Ponto de ruptura






Ponto de ruptura
Solange Amado
A velhota tem um medo cão de baratas. Desde muito pequena. Terror, pânico, pavor, trauma. Caso psiquiátrico mesmo. Não ajudou o avô machão chamar a mulher de “barata”. Somando-se a esse quadro trágico, ela ainda tem medo de alma de outro mundo. E de mula sem cabeça, lobisomem, curupira. Toda noite, durante muito tempo, ela olhava embaixo da cama antes de dormir, se alguns desses personagens estavam se escondendo. Nunca se sabe se na calada da noite eles iam chegar e cráu nela!
Vai daí que após anos e anos de boa psicanálise lacaniana, ela finalmente “atravessou o seu fantasma”. E como ninguém se cura de si mesmo, o resultado foi, digamos,  passável: ela deixou de acreditar no curupira, no lobisomem,  e em mula sem cabeça, mas pelo sim pelo não, não brinca com alma do outro mundo. Nem dorme com os pés de fora. Vai que alguma alma perdida puxa a sua perna, né bebé?

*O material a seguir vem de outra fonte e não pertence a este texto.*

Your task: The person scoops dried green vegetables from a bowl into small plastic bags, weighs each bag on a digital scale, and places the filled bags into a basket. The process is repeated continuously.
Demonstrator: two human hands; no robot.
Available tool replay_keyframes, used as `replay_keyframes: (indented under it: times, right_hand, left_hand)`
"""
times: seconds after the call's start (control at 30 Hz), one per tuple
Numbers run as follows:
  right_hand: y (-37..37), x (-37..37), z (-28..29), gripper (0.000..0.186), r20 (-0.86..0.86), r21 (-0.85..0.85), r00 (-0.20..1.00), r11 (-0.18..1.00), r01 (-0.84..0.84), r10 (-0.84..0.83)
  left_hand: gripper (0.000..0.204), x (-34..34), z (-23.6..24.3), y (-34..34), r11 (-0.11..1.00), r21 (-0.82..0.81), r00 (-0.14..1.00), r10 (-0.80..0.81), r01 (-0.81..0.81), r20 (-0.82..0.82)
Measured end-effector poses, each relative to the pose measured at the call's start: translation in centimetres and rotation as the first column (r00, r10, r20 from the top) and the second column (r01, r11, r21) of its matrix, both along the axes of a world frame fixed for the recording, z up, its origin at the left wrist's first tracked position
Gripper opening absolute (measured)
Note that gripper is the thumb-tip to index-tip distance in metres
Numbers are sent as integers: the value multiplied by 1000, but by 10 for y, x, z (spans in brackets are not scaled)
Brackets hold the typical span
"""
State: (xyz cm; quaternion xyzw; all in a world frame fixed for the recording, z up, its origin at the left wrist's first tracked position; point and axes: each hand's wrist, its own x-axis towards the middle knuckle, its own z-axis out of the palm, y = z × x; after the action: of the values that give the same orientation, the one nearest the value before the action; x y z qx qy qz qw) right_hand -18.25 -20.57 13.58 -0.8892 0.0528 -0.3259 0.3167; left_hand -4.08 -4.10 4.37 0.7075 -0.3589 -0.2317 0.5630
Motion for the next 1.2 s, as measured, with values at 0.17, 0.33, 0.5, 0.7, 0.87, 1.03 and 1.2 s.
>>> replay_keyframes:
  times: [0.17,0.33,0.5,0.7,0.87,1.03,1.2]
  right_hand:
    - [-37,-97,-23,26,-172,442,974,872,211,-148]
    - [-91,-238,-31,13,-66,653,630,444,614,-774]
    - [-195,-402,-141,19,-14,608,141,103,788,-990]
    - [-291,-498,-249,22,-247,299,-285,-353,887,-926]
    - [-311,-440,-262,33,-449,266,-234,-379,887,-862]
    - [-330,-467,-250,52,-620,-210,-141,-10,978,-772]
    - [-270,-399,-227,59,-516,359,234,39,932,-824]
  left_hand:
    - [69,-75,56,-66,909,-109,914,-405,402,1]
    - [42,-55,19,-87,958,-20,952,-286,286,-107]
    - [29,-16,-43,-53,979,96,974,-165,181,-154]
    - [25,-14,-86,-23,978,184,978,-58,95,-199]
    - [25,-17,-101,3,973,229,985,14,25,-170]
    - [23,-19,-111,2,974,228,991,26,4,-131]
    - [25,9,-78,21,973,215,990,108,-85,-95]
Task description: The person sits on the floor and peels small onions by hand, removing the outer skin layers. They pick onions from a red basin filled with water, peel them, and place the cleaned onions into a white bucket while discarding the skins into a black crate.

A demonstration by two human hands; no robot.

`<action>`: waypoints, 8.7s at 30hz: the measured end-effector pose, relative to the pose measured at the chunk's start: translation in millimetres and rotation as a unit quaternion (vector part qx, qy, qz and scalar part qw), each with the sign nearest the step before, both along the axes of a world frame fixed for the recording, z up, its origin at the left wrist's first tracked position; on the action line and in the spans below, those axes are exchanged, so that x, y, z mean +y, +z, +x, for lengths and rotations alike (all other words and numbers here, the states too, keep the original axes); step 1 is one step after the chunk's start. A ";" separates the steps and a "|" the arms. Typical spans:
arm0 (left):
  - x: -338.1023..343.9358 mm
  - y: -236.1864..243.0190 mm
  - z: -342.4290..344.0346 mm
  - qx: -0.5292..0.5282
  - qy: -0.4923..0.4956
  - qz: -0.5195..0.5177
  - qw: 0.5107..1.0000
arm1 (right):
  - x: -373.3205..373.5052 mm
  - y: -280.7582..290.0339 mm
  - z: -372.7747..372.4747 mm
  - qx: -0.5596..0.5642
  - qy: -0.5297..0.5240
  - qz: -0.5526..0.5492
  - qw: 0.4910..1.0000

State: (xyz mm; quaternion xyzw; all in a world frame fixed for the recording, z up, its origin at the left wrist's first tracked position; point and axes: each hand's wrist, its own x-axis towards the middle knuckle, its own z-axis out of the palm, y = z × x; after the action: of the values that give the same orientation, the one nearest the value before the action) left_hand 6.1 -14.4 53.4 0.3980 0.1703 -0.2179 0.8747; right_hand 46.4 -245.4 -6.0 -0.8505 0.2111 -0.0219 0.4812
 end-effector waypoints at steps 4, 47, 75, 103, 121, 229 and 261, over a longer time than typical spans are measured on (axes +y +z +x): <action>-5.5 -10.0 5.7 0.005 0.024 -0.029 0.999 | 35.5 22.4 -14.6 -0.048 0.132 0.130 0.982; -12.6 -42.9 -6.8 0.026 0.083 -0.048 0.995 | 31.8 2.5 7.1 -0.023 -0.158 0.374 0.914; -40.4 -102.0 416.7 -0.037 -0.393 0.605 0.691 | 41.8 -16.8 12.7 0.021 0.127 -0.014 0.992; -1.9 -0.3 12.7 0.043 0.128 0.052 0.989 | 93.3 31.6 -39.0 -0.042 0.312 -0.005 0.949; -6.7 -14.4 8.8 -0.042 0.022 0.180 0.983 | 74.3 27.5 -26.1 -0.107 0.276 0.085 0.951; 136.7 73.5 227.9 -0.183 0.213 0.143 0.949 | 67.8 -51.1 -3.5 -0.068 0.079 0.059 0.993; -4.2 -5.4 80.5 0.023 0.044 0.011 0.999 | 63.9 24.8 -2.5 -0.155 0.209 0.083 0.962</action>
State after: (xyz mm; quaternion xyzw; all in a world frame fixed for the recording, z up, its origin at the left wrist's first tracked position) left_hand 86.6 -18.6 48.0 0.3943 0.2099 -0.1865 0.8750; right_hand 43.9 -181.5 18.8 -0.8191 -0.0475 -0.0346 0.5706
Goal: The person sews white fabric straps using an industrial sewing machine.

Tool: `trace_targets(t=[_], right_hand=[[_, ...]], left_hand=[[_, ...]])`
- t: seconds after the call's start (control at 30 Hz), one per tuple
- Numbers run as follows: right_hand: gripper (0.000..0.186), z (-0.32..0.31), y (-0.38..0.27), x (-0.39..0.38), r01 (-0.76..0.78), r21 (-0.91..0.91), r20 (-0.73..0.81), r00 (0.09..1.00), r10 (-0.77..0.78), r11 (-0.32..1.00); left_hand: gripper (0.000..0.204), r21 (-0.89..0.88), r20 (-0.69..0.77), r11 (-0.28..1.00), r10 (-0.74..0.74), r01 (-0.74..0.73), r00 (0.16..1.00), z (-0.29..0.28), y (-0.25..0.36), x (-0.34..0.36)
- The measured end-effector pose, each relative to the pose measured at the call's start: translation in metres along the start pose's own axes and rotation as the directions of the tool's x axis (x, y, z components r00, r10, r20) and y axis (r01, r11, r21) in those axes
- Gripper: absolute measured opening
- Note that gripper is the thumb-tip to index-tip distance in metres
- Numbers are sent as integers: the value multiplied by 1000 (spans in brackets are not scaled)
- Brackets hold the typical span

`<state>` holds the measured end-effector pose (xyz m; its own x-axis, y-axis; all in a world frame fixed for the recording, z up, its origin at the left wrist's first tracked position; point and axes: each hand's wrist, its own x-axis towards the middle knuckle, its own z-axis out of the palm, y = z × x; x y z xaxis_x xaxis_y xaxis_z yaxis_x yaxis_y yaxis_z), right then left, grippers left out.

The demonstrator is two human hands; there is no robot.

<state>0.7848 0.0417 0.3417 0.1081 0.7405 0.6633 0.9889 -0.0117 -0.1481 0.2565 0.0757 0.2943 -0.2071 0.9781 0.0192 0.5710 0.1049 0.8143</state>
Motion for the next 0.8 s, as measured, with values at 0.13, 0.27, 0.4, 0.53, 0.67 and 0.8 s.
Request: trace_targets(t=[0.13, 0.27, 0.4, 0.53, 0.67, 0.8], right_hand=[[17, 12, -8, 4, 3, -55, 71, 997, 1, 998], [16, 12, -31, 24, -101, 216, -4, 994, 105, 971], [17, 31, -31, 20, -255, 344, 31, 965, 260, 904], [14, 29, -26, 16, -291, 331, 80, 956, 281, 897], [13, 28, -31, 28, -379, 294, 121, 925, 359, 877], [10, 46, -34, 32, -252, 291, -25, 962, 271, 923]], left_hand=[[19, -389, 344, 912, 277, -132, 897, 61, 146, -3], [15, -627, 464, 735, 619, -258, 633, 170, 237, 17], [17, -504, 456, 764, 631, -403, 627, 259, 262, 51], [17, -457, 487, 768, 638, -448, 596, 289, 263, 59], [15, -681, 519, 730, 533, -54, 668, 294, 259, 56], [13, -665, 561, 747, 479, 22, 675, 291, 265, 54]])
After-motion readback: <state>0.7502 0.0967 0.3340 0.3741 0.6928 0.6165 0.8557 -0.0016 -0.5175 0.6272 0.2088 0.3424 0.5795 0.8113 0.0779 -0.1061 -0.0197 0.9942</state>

Todo ano, religiosamente, ela manda dedetizar a sua casa. Mas, vocês sabem, esse bicho barata resistiu à bomba atômica, e às vezes, o veneno só produz uma “barato” nelas. E aí, só ficam meio doidonas. As mães sucumbem todas, mas as filhotas, não sei por que cargas d’água apelidadas de “francezinhas” (que Simone de Beauvoir não nos ouça), essas bebezinhas não dão trégua.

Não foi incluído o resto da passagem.